▶ Your assignment:
Would you copy the listing below exactly, keeping the pictures out?

......

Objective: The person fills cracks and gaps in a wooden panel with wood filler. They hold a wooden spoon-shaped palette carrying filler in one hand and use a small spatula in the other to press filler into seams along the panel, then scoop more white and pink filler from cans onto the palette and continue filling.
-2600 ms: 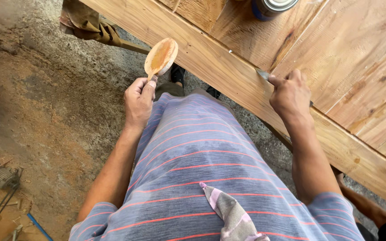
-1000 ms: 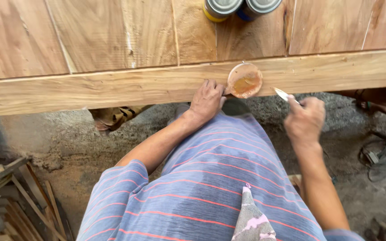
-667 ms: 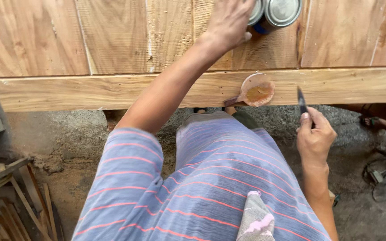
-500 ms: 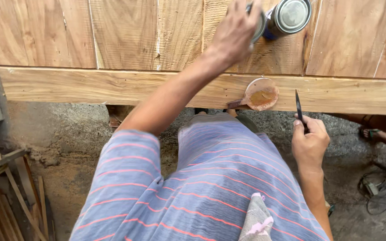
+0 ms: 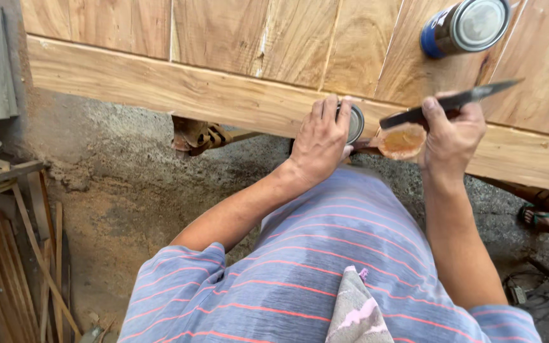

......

▶ Expected answer:
Objective: The person fills cracks and gaps in a wooden panel with wood filler. They hold a wooden spoon-shaped palette carrying filler in one hand and use a small spatula in the other to press filler into seams along the panel, then scoop more white and pink filler from cans onto the palette and continue filling.
-2600 ms: 
-1000 ms: 
-667 ms: 
-500 ms: 
+0 ms: 

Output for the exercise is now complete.